Thirdly, let’s remember the default parameter values and their meanings. Some DB instance parameters contain variables or formulas in which the value is specified by constants. Examples are the size of the instance and the size of the memory, the network port for the instance, and the memory allocated. It’s best to leave them unchanged because they adjust automatically when scaling or shrinking is performed.
Fourthly, we pay attention to the symptoms and diagnosis of incorrectly set parameter values. When some parameters are incorrectly configured, they can give symptoms of a lack of memory, which is recorded in the MySQL error log. In this case, the instance goes into a restart state and generates event logs. We can then get the following message:
2018-12-29 19:05:16 UTC [-]MySQL has been crashing due to incompatible parameters. Please
check your memory parameters, in particular the max_connections, innodb_buffer_pool_size,
key_buffer_size, query_cache_size, tmp_table_size, innodb_additional_mem_pool_size and
innodb_log_buffer_size. Modify the memory parameter and reboot the instance.
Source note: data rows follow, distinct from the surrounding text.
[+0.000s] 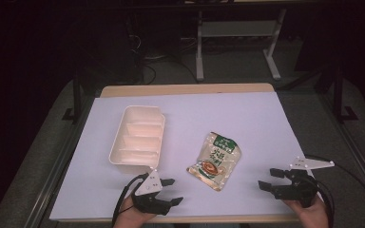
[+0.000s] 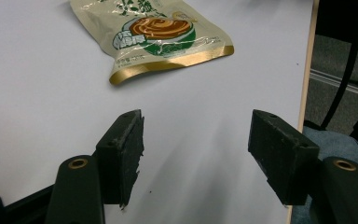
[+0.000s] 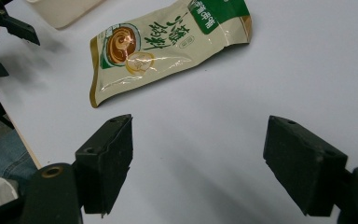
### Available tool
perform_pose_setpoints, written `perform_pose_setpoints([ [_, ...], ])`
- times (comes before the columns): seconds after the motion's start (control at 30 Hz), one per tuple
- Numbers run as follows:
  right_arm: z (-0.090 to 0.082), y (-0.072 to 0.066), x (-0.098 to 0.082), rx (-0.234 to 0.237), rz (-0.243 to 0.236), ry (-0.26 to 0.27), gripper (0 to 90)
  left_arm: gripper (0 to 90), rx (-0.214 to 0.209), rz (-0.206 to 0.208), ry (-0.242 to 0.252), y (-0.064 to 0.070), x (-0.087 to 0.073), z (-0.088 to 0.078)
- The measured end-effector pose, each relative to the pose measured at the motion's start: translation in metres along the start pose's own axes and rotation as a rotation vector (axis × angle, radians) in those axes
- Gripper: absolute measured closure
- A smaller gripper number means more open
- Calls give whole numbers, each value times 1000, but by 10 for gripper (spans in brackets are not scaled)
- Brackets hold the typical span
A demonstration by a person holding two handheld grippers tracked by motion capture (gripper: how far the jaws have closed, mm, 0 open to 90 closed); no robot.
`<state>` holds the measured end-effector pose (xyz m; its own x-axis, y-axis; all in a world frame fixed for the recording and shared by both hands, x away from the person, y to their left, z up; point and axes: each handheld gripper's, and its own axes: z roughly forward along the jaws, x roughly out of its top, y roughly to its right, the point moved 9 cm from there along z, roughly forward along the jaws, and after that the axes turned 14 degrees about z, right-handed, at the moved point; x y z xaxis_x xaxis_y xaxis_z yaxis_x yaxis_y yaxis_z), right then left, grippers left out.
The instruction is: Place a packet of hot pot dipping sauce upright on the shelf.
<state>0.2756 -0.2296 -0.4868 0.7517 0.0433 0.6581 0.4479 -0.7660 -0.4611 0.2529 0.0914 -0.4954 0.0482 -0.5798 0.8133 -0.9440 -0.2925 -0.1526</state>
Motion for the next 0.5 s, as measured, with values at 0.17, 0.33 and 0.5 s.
perform_pose_setpoints([
  [0.17,0,1,0,-3,10,0,226,370,11,-3,18,-2,8,1],
  [0.33,1,2,1,0,9,0,226,433,29,1,20,-7,17,4],
  [0.5,4,5,3,-5,12,-8,218,511,43,14,-3,-16,29,21],
])
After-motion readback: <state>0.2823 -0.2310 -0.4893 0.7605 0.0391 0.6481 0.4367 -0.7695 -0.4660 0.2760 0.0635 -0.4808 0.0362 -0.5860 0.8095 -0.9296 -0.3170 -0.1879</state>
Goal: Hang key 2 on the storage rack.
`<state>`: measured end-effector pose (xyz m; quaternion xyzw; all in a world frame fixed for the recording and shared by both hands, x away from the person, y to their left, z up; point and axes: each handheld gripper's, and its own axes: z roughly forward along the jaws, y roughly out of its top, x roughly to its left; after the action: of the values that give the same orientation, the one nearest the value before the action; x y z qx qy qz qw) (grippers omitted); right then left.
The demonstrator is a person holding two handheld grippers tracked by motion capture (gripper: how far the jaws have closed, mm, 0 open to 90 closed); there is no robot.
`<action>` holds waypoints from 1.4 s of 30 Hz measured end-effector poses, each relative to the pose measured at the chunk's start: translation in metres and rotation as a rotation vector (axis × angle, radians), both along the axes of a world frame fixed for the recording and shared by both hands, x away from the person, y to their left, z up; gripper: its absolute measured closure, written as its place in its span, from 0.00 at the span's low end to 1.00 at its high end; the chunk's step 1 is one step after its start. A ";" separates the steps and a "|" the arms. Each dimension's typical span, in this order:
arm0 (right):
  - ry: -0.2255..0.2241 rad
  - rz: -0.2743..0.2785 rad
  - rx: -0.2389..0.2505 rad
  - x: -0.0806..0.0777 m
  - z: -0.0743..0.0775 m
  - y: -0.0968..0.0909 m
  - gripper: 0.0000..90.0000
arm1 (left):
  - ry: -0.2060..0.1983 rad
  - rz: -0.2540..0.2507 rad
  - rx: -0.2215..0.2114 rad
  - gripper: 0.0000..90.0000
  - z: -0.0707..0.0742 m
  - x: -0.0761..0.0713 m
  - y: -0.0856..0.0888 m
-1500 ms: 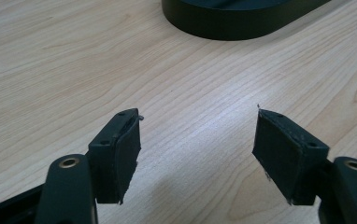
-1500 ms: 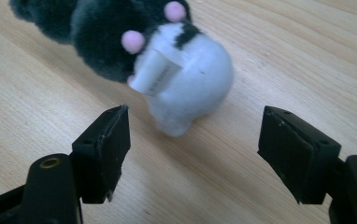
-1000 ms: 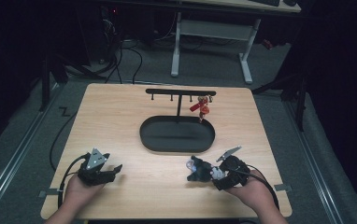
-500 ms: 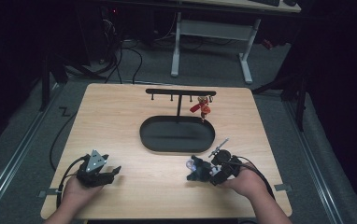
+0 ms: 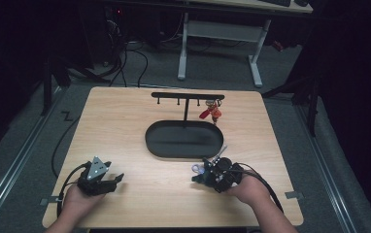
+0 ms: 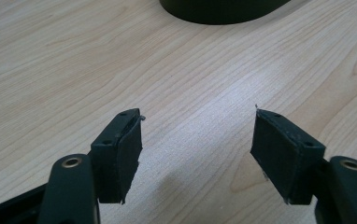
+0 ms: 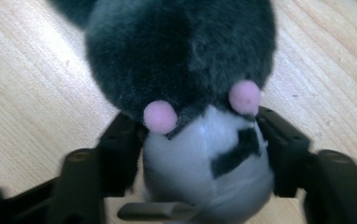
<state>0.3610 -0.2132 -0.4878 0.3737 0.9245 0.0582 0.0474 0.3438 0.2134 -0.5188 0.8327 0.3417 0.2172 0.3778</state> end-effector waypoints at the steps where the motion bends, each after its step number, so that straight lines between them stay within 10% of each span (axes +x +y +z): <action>1: -0.003 -0.002 -0.007 -0.002 0.001 0.002 0.52 | -0.001 -0.001 -0.002 0.37 0.000 0.000 0.000; 42: -0.013 -0.229 0.070 0.026 0.086 0.020 0.53 | -0.012 -0.016 -0.045 0.36 0.005 -0.003 0.003</action>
<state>0.3871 -0.1931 -0.4020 0.4780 0.8728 0.0870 0.0466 0.3404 0.2160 -0.5137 0.8254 0.3376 0.2114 0.4001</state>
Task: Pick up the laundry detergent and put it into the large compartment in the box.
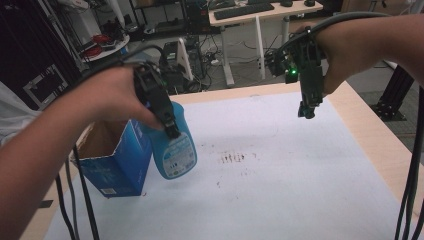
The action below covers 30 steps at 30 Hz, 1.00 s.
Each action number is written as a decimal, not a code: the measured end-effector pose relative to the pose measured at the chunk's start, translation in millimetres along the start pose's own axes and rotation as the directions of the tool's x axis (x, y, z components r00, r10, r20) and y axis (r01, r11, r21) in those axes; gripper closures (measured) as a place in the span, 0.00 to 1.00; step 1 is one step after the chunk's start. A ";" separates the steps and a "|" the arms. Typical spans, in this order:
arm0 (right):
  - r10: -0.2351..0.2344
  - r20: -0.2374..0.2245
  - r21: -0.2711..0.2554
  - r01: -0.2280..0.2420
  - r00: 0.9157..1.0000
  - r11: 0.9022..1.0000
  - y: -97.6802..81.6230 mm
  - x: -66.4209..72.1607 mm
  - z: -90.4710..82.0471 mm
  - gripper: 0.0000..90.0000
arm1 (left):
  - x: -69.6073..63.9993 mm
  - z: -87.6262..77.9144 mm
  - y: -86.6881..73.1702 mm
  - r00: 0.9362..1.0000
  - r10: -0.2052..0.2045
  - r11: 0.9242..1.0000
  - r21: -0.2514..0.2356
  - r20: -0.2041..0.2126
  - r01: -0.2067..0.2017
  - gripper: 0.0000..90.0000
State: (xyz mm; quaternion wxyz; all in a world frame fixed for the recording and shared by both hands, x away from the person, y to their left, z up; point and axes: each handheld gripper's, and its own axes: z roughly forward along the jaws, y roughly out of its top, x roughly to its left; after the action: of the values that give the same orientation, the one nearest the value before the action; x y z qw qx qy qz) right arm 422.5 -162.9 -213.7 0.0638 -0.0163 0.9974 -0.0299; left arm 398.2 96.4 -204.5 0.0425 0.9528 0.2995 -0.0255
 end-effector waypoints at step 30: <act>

Lastly – classification of parameters is important. They can be classified in two ways:
- Parameters that control the behaviour and functionality of the database, but do not affect resource utilization and instance stability.
- Parameters that can affect performance by managing resource allocation, such as caching and internal memory buffers, instance.
We recommend Fabio Higa’s (Database Specialist Technical Account Manager in AWS) post, who lists examples of such parameter classifications and in a very accessible way describes their impact on the database.
It is certain that the implementation of solutions based on Amazon Aurora is cost-effective in many aspects. First of all, those related to the optimization of costs, its efficiency and scalability. With regard to best practices related to configuration, an appropriate choice of parameters becomes important. To perform the correct configuration, which translates into measurable performance increase, it is good practice to experiment, establish a baseline and compare the results after making changes. It is worth taking advantage of this scenario and testing all the changes that we want to implement for production.